As part of a contest, engineering design-services company Nuvation took a gas-powered three-wheel Campagna Motors motorcycle and electrified it (see the figure). Today, the E-Rex continues to undergo improvements as part of a development platform representing a collaboration between Nuvation and Maxim Integrated, which provides the battery management and monitoring chips.


Nuvation’s E-Rex electrified motorcycle project continues as a development platform, teaming with the Maxim Integrated MAX11068 for state-of-the-art battery control.

The MAX11068 12-channel battery-monitoring ICs include an SMBus laddered interface that allows up to 31 chips to be connected in series to monitor as many as 372 cells. Maxim Integrated’s approach eliminates the need for isolation components between devices, which considerably simplifies Nuvation’s system design (see “E-Rex Battery Management System From Nuvation”).

Measured at the Laguna Seca raceway in California, the E-Rex demonstrated 0- to 60-mph acceleration in 5 seconds and a top speed of 160 mph. Its city mileage is 200 miles on a charge, with 100 miles on the highway (see “E-Rex Three-Wheel Electric Vehicle From Nuvation”).

When Nuvation started building the electric vehicle, its engineers tried to find-off-the shelf components for a number of systems and found that many were not available. So as an electronic design services company, it decided to build those parts with more basic components.

Components Old And New

The propulsion system is simple. Nuvation chose a 90-pound, 125-kW electric motor to run the stock Campagna chain drive. But since the vehicle is electric, out went Campagna’s transmission, oil pan, clutch, and ignition system.

The motor gets its power from the centrally located motor controller, which takes in 350 V dc and converts it into three-phase ac. The high-voltage section also includes fuel gauging, soft start, main start, ground-fault interrupter (GFCI) checking, and other functions, as well as the dc-dc converter that generates the 12-V rail that runs the traditional automotive electronics. Beneath the controller, the battery pack includes 104 ThunderSky 100-A-hr lithium-ferrous batteries.

“When you have that amount of lithium, the batteries have to be carefully managed and controlled,” says Nuvation president Michael Worry. So that’s where a great deal of coordination between Nuvation’s engineers and Maxim Integrated took place.

Nine battery-pack management boards surround the batteries. They are designed to monitor and report the voltage and temperature of each individual cell to keep the entire pack in balance.

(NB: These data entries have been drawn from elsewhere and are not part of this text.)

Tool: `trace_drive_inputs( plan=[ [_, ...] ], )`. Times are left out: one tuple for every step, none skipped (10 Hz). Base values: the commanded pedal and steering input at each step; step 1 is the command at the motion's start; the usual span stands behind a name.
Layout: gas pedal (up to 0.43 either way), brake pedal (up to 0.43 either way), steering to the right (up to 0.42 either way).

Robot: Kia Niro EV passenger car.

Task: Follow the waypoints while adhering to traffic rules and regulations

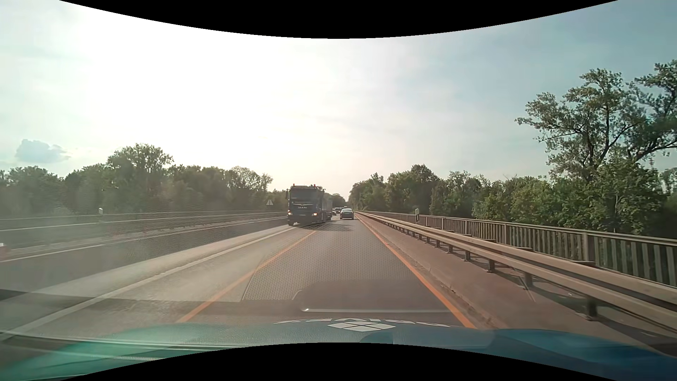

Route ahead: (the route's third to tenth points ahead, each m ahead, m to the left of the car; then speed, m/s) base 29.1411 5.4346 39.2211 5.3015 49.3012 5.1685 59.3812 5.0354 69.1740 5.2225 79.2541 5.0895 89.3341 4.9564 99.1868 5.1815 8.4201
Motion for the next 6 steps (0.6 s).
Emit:
trace_drive_inputs(
  plan=[
    [0.000,0.000,-0.003],
    [0.000,0.000,-0.003],
    [0.000,0.000,-0.003],
    [0.130,0.000,-0.003],
    [0.189,0.000,-0.003],
    [0.248,0.000,-0.003]
  ],
)
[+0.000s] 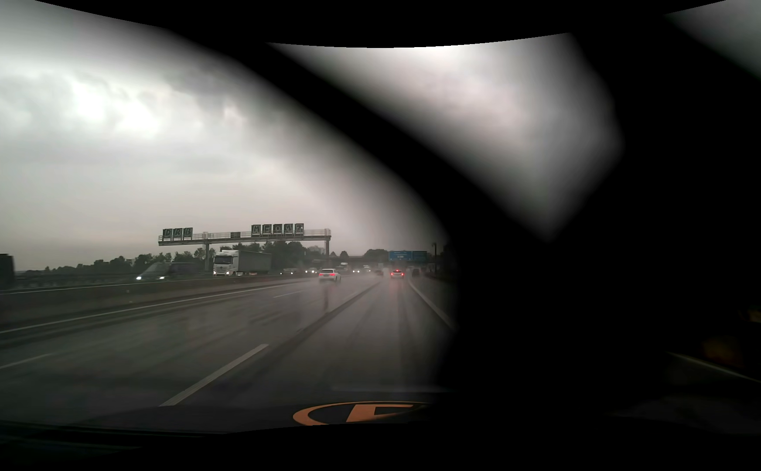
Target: Follow the waypoints while adhering to traffic rules and regulations
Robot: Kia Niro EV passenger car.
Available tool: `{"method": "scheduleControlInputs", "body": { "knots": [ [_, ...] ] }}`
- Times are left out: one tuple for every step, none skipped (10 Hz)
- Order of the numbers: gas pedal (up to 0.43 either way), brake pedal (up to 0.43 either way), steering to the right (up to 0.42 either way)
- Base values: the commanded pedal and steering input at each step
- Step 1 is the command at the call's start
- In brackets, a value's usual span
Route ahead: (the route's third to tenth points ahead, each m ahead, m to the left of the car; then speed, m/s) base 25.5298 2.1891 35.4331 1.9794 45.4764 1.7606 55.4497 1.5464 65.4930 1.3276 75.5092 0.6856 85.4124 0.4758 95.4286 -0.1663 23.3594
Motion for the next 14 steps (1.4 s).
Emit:
{"method": "scheduleControlInputs", "body": {
  "knots": [
    [0.118,0.000,0.001],
    [0.118,0.000,0.003],
    [0.118,0.000,0.003],
    [0.118,0.000,0.003],
    [0.118,0.000,0.003],
    [0.118,0.000,0.003],
    [0.118,0.000,0.003],
    [0.118,0.000,0.003],
    [0.118,0.000,0.002],
    [0.118,0.000,0.003],
    [0.110,0.000,0.003],
    [0.110,0.000,0.002],
    [0.098,0.000,0.002],
    [0.079,0.000,0.002]
  ]
}}
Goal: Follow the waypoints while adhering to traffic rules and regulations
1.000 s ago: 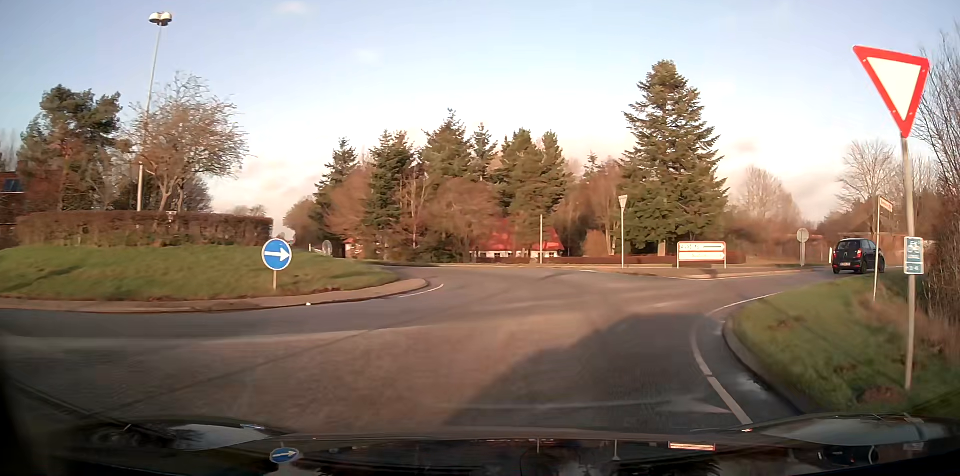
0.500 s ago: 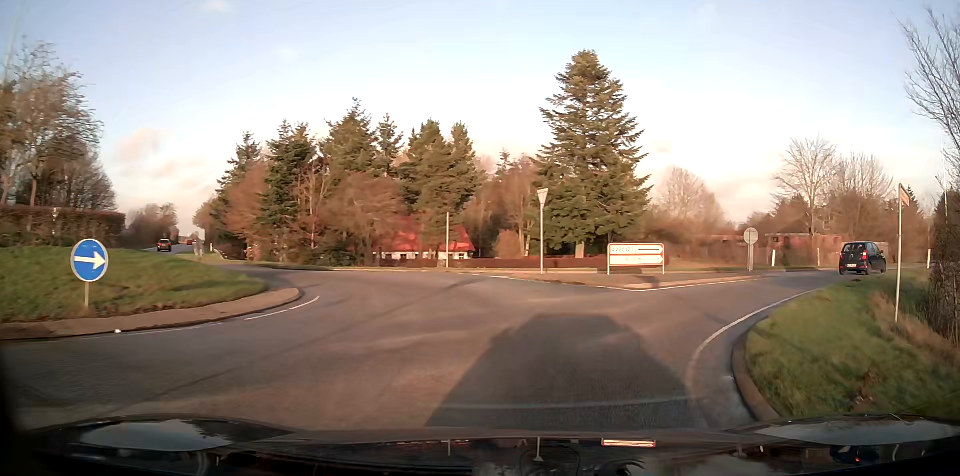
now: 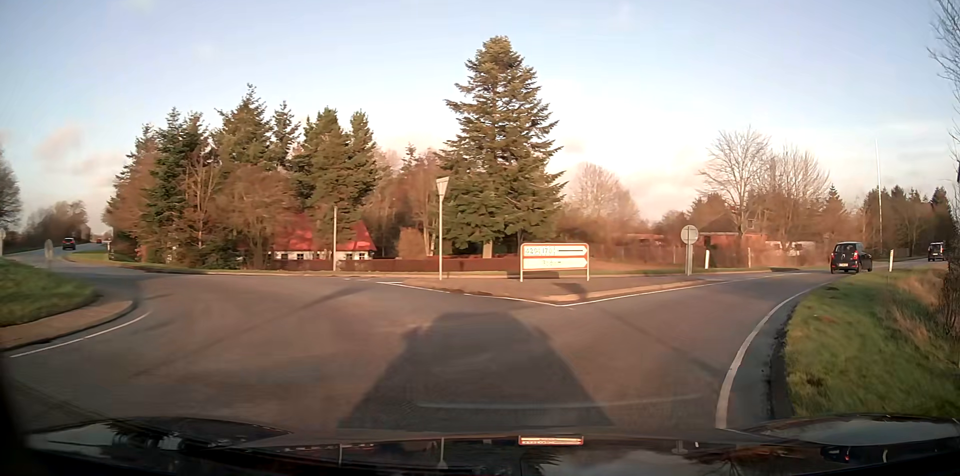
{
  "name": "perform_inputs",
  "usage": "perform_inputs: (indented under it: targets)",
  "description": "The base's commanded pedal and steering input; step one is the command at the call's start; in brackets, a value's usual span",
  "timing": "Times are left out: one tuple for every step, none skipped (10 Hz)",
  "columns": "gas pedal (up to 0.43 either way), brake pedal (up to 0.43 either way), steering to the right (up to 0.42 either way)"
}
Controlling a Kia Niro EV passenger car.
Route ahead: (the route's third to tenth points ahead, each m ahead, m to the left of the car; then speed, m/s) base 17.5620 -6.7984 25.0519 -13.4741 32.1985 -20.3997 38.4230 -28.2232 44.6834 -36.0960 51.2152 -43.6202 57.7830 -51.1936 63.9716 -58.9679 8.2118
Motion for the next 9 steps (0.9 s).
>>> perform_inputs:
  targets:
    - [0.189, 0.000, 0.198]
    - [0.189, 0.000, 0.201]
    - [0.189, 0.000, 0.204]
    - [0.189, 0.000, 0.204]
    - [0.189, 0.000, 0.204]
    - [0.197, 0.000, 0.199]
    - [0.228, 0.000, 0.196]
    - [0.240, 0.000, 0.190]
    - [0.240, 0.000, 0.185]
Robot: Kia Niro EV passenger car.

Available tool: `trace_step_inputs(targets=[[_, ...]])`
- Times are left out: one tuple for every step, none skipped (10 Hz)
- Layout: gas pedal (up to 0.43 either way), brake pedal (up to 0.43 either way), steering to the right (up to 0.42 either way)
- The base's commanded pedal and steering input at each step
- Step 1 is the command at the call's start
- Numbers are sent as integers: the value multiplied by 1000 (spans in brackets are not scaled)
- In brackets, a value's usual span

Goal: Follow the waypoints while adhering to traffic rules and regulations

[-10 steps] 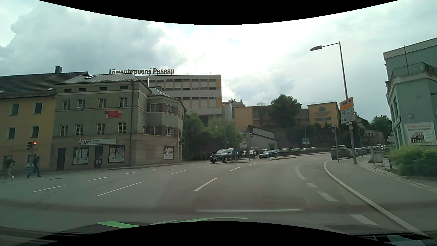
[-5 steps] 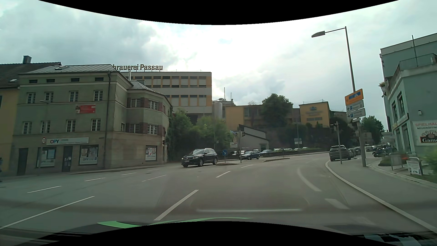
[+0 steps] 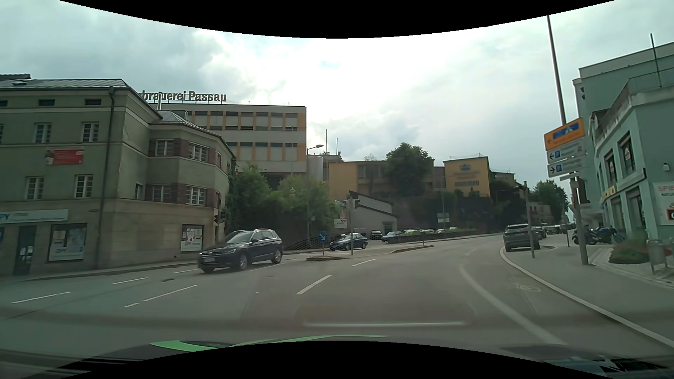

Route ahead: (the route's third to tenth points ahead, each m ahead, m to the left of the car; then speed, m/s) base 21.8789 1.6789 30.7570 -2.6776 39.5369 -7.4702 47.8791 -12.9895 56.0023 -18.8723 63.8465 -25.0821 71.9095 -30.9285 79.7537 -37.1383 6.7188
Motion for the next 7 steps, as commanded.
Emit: trace_step_inputs(targets=[[358,0,89],[358,0,89],[358,0,91],[358,0,93],[358,0,94],[358,0,94],[339,0,95]])
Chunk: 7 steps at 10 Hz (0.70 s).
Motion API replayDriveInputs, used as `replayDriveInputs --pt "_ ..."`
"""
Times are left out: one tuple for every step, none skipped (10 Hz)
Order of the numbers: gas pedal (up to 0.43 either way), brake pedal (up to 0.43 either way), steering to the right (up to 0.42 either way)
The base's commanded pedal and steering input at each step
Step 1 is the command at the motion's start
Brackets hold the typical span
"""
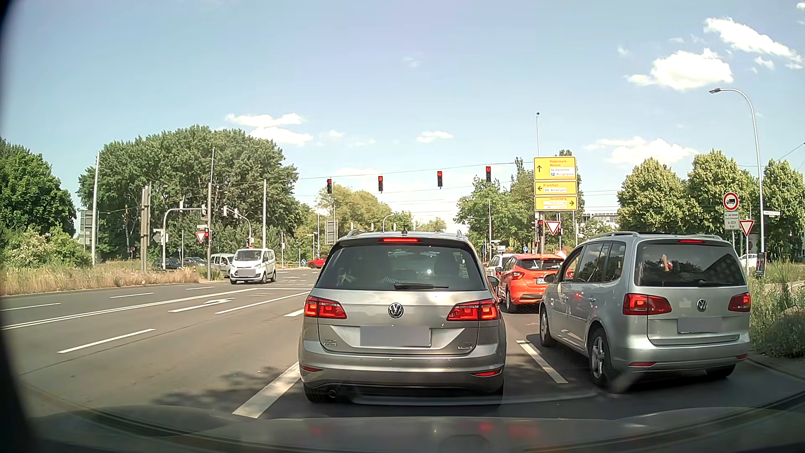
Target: Follow the waypoints while adhering to traffic rules and regulations
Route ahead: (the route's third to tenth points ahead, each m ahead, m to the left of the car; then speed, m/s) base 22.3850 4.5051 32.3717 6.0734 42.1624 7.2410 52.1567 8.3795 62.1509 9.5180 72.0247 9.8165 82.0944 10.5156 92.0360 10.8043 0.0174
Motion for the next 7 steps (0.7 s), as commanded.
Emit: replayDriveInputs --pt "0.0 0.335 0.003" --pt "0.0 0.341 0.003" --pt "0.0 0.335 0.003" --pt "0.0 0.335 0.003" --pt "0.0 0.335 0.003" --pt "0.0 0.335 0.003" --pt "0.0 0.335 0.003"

“If you didn’t keep the pack balanced, for some chemistries, such as lithium poly, you’d actually run the risk of fire,” Worry says. “And even with other lithium and nickel chemistries, you need to maximize range and maximize the life of the battery by keeping the battery balanced at all times.”

The nine pack-management boards are connected in a daisy chain, using that Maxim Integrated SMBus arrangement. They communicate back up to what’s called the tank controller. Then, the tank controller reports back to the system controller, which is a Linux-based computer that interfaces to the display board that tells the driver what’s going on.

Nuvation’s engineers looked at a lot of off-the-shelf candidate systems, but they had never been proven in electric vehicles. The biggest challenge was that these systems couldn’t handle the communication that was required in the noisy electrical environment inside the vehicle.

“There are huge amounts of noise in this system. You have a vehicle that’s running 200-A surge currents at 350 V dc. You can’t run multiple serial communications buses alongside that without some special design know-how,” Worry says.

“We had to take a systems-engineering approach. We had to use shielded cables, we had to minimize noise level to each level of the system, and we had to create original software algorithms that could reject noise through CRC (cyclical redundancy checking) and other techniques,” he says.

Nuvation used its third-generation system. Communications in the generation-one prototype were so challenging that the company was not allowed to drive its system on the road. “This is now extremely reliable,” Worry notes. “We don’t even need the software checking anymore because the hardware in the base system has become so reliable.”

Opportunities For Other Houses

Nuvation’s battery management boards are licensable. The company’s expertise ranges beyond electric vehicles. For example, it has built a robot that’s unbeatable at air hockey (see “Air Hockey Bot 1000 At Nuvation”)

The Maxim Integrated MAX11068 that Nuvation uses is a programmable, high-voltage, 12-channel, battery-monitoring smart data-acquisition interface IC optimized for use with batteries used in hybrid electric battery packs, electric cars, and any system that stacks long series strings of secondary metal batteries. It integrates a simple state machine with a high-speed I²C bus for SMBus laddered serial communication.

Full-scale measurement ranges from 0 to 5.0 V, with accuracy guaranteed from 0.5 to 4.7 V. All 12 cells can be measured in less than 107 µs. The MAX11068 uses a two-scan approach for collecting cell measurements and correcting them for errors. The first phase of the scan is the acquisition phase, where the voltages of all 12 cells are acquired. The second phase is an error-cancellation phase in which the analog-to-digital converter (ADC) input is chopped to remove errors.